[Records drawn from a dataset]
------------------------------------------------------------------------

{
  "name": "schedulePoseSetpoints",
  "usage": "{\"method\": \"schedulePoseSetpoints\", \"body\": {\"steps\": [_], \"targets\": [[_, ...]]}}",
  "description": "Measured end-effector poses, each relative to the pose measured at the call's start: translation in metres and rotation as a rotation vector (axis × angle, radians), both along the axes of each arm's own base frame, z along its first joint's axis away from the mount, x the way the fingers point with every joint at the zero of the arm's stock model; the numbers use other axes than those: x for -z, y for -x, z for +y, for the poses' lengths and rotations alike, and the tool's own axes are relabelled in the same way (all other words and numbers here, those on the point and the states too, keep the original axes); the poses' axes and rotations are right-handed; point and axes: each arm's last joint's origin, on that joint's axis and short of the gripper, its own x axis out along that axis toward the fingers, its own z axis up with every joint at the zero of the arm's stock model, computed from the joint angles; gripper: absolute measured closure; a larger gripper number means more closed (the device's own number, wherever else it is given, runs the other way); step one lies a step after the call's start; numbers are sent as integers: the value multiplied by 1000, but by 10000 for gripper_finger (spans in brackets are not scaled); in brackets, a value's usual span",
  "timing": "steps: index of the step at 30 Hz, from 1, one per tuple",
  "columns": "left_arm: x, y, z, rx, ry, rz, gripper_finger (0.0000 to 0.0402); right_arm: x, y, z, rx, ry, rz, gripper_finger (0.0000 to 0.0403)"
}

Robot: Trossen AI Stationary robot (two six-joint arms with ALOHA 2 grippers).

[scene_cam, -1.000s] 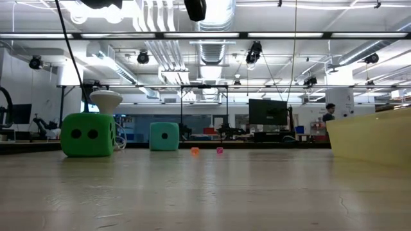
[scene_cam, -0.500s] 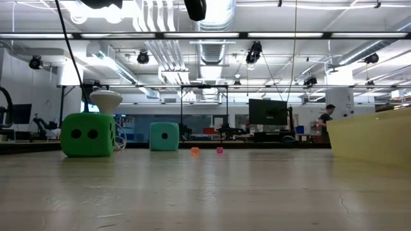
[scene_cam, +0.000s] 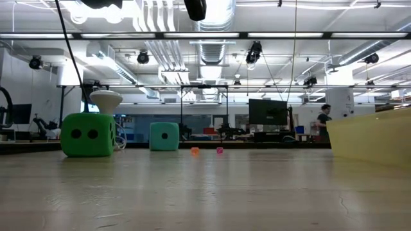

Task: Pick & Place Dice
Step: Put the small violet dice into the yellow bin

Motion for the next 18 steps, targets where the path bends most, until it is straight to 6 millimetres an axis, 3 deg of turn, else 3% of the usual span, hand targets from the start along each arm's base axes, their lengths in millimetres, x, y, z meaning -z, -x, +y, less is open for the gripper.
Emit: {"method": "schedulePoseSetpoints", "body": {"steps": [18], "targets": [[1, 0, 1, 1, 1, 7, 353, -4, -1, 2, -44, -22, -19, 290]]}}
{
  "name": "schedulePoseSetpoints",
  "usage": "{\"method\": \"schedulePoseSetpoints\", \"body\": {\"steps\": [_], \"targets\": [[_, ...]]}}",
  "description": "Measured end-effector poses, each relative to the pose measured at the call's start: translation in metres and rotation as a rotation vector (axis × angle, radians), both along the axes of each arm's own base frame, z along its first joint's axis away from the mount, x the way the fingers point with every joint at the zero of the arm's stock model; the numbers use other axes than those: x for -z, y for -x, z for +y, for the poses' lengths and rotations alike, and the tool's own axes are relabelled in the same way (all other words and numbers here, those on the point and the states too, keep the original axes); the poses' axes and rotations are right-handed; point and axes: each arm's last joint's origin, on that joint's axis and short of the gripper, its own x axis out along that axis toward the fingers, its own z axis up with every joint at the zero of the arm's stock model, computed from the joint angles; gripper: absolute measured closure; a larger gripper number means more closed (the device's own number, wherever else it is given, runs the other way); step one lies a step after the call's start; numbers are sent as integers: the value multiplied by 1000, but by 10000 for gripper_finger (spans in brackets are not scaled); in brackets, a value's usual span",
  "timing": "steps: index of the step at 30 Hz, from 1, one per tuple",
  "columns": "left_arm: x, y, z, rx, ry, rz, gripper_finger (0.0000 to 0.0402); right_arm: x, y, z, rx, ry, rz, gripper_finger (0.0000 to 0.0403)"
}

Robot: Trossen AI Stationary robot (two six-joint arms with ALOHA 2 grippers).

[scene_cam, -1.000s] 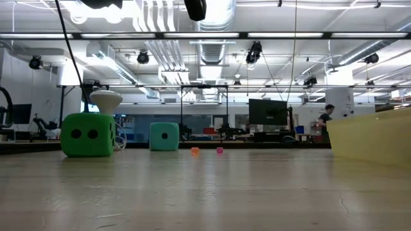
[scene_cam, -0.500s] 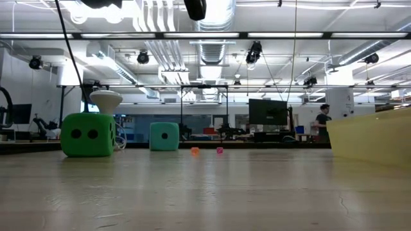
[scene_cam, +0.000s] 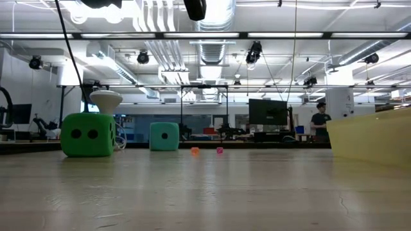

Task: Pick & Place Dice
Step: Put the small violet dice into the yellow bin

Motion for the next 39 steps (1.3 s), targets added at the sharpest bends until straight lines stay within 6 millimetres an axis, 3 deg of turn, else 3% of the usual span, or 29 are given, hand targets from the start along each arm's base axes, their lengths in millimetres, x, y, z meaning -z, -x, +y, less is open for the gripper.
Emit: {"method": "schedulePoseSetpoints", "body": {"steps": [18, 27, 39], "targets": [[-2, -1, 0, 5, 41, 2, 354, 0, 1, -1, 37, 38, 14, 349], [-3, -1, 0, 6, 48, 0, 288, -1, 1, -1, 40, 14, -6, 358], [-5, 0, 0, 12, 60, -7, 271, -2, 6, 8, 18, -8, -23, 358]]}}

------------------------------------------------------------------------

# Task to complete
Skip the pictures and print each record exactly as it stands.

# Exercise result
{
  "name": "schedulePoseSetpoints",
  "usage": "{\"method\": \"schedulePoseSetpoints\", \"body\": {\"steps\": [_], \"targets\": [[_, ...]]}}",
  "description": "Measured end-effector poses, each relative to the pose measured at the call's start: translation in metres and rotation as a rotation vector (axis × angle, radians), both along the axes of each arm's own base frame, z along its first joint's axis away from the mount, x the way the fingers point with every joint at the zero of the arm's stock model; the numbers use other axes than those: x for -z, y for -x, z for +y, for the poses' lengths and rotations alike, and the tool's own axes are relabelled in the same way (all other words and numbers here, those on the point and the states too, keep the original axes); the poses' axes and rotations are right-handed; point and axes: each arm's last joint's origin, on that joint's axis and short of the gripper, its own x axis out along that axis toward the fingers, its own z axis up with every joint at the zero of the arm's stock model, computed from the joint angles; gripper: absolute measured closure; a larger gripper number means more closed (the device's own number, wherever else it is given, runs the other way); step one lies a step after the call's start; numbers are sent as integers: the value multiplied by 1000, but by 10000 for gripper_finger (spans in brackets are not scaled); in brackets, a value's usual span",
  "timing": "steps: index of the step at 30 Hz, from 1, one per tuple",
  "columns": "left_arm: x, y, z, rx, ry, rz, gripper_finger (0.0000 to 0.0402); right_arm: x, y, z, rx, ry, rz, gripper_finger (0.0000 to 0.0403)"
}

Robot: Trossen AI Stationary robot (two six-joint arms with ALOHA 2 grippers).

[scene_cam, -1.000s] 
[scene_cam, -0.500s] 
[scene_cam, +0.000s] 

Task: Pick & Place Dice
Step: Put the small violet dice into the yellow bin

Motion for the next 18 steps, targets where the path bends most, until it is straight to 6 millimetres an axis, 3 deg of turn, else 3% of the usual span, hand targets from the start along each arm's base axes, their lengths in millimetres, x, y, z meaning -z, -x, +y, less is open for the gripper.
Emit: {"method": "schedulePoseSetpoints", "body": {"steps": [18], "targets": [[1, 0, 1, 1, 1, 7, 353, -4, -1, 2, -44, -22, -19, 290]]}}
{
  "name": "schedulePoseSetpoints",
  "usage": "{\"method\": \"schedulePoseSetpoints\", \"body\": {\"steps\": [_], \"targets\": [[_, ...]]}}",
  "description": "Measured end-effector poses, each relative to the pose measured at the call's start: translation in metres and rotation as a rotation vector (axis × angle, radians), both along the axes of each arm's own base frame, z along its first joint's axis away from the mount, x the way the fingers point with every joint at the zero of the arm's stock model; the numbers use other axes than those: x for -z, y for -x, z for +y, for the poses' lengths and rotations alike, and the tool's own axes are relabelled in the same way (all other words and numbers here, those on the point and the states too, keep the original axes); the poses' axes and rotations are right-handed; point and axes: each arm's last joint's origin, on that joint's axis and short of the gripper, its own x axis out along that axis toward the fingers, its own z axis up with every joint at the zero of the arm's stock model, computed from the joint angles; gripper: absolute measured closure; a larger gripper number means more closed (the device's own number, wherever else it is given, runs the other way); step one lies a step after the call's start; numbers are sent as integers: the value multiplied by 1000, but by 10000 for gripper_finger (spans in brackets are not scaled); in brackets, a value's usual span",
  "timing": "steps: index of the step at 30 Hz, from 1, one per tuple",
  "columns": "left_arm: x, y, z, rx, ry, rz, gripper_finger (0.0000 to 0.0402); right_arm: x, y, z, rx, ry, rz, gripper_finger (0.0000 to 0.0403)"
}

Robot: Trossen AI Stationary robot (two six-joint arms with ALOHA 2 grippers).

[scene_cam, -1.000s] 
[scene_cam, -0.500s] 
[scene_cam, +0.000s] 

Task: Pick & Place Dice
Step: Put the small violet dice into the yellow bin

Motion for the next 39 steps (1.3 s), targets added at the sharpest bends until straight lines stay within 6 millimetres an axis, 3 deg of turn, else 3% of the usual span, or 29 are given, hand targets from the start along each arm's base axes, their lengths in millimetres, x, y, z meaning -z, -x, +y, less is open for the gripper.
Emit: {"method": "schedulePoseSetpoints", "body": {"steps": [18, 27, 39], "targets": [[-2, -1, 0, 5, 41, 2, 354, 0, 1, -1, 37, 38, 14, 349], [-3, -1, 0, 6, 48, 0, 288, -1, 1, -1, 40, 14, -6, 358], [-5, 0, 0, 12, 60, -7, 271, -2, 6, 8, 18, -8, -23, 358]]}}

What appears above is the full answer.